I'm currently studying to solve this problem with the Gradient Projection Method, a fixed-point method:
$ x_{k+1} = Proj_{X}[x_{k}-\alpha_{k}\nabla f(x_{k})] $

($ Proj_{X}(y) $ denotes the point in X with shortest distance to $ y \in \Bbb{R}^{n} $, $ \alpha_{k} $ some appropriate stepsizes - for my case, i just start with some $\gamma \in (0,1)$ and halve this $\gamma$ until it satisfies some kind of Armijo-Rule $f \left( x^{k}(\gamma) \right) \ \le \ f(x_{k}) - 10^{-4} \nabla f(x_{k})^{T}\left( x_{k} - x^{k}(\gamma)]\right) $ with $ x^{k}(\alpha) = Proj_{X}[x_{k}-\alpha \nabla f(x_{k})]$ and declare this $\gamma$ as $\alpha_{k}$)
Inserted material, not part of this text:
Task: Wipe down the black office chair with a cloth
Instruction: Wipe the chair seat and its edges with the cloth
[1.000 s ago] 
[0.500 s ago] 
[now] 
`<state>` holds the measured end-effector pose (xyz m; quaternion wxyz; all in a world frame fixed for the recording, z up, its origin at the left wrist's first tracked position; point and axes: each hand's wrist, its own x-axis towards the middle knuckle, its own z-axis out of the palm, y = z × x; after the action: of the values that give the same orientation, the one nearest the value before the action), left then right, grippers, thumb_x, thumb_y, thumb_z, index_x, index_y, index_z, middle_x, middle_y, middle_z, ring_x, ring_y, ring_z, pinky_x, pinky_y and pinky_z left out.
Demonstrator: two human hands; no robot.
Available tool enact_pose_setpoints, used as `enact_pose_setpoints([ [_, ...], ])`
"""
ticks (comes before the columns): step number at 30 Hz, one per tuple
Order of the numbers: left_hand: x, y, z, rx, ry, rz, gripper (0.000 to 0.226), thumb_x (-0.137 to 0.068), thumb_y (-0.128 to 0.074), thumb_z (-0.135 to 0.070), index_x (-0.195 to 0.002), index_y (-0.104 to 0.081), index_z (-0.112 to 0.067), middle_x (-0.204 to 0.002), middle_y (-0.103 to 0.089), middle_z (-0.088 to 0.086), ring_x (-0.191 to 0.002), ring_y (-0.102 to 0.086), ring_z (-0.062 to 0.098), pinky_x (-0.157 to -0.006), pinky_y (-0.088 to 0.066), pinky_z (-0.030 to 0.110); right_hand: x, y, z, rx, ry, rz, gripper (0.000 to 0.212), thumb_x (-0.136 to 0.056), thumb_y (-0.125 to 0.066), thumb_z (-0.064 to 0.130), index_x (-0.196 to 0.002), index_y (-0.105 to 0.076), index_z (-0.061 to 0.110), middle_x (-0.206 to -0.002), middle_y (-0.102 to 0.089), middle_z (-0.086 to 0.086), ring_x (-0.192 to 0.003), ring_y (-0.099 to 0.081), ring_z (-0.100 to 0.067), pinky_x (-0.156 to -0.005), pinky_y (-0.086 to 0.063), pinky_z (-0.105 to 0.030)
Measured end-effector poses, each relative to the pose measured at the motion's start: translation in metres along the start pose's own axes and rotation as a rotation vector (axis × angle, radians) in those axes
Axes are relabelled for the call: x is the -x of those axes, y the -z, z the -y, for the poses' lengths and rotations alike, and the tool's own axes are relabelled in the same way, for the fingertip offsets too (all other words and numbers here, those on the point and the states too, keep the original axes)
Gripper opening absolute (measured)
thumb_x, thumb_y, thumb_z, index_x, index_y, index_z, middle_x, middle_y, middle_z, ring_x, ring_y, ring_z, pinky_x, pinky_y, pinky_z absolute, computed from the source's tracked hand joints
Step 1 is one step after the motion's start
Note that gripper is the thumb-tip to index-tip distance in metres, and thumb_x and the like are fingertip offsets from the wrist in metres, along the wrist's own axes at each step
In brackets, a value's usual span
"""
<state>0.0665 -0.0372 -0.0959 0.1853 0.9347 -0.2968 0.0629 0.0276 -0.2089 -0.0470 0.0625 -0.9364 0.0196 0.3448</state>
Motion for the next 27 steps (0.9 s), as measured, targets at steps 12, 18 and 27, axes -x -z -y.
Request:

Now i would like to know more about the quality of this method. All i could gather is a theorem saying that all limit points of the sequence obtained by the algorithm are stationary points of the minimization problem $\small(P.H. \ Calamai \ and \ J.J. \ Moré,\ “Projected \ gradient \ methods \ for \ linearly \ constrained \ problems,” \ Math. \ Programming, vol. 39, pp. 93–116, 1987.)$ .
In my ears this sounds pretty bad. The sequence doesn't need to converge, it could jump between two different limit points, everything could happen. On top of that you somehow have to calculate the projection $Proj_{X}$() - for some simple contraints you can actually determine it, but for most cases you turn in circles have to solve another minimization problem. And nevertheless i hear people saying that this method is globaly "good".
But why? Is there something i missed?

I would be glad for some help, Thanks!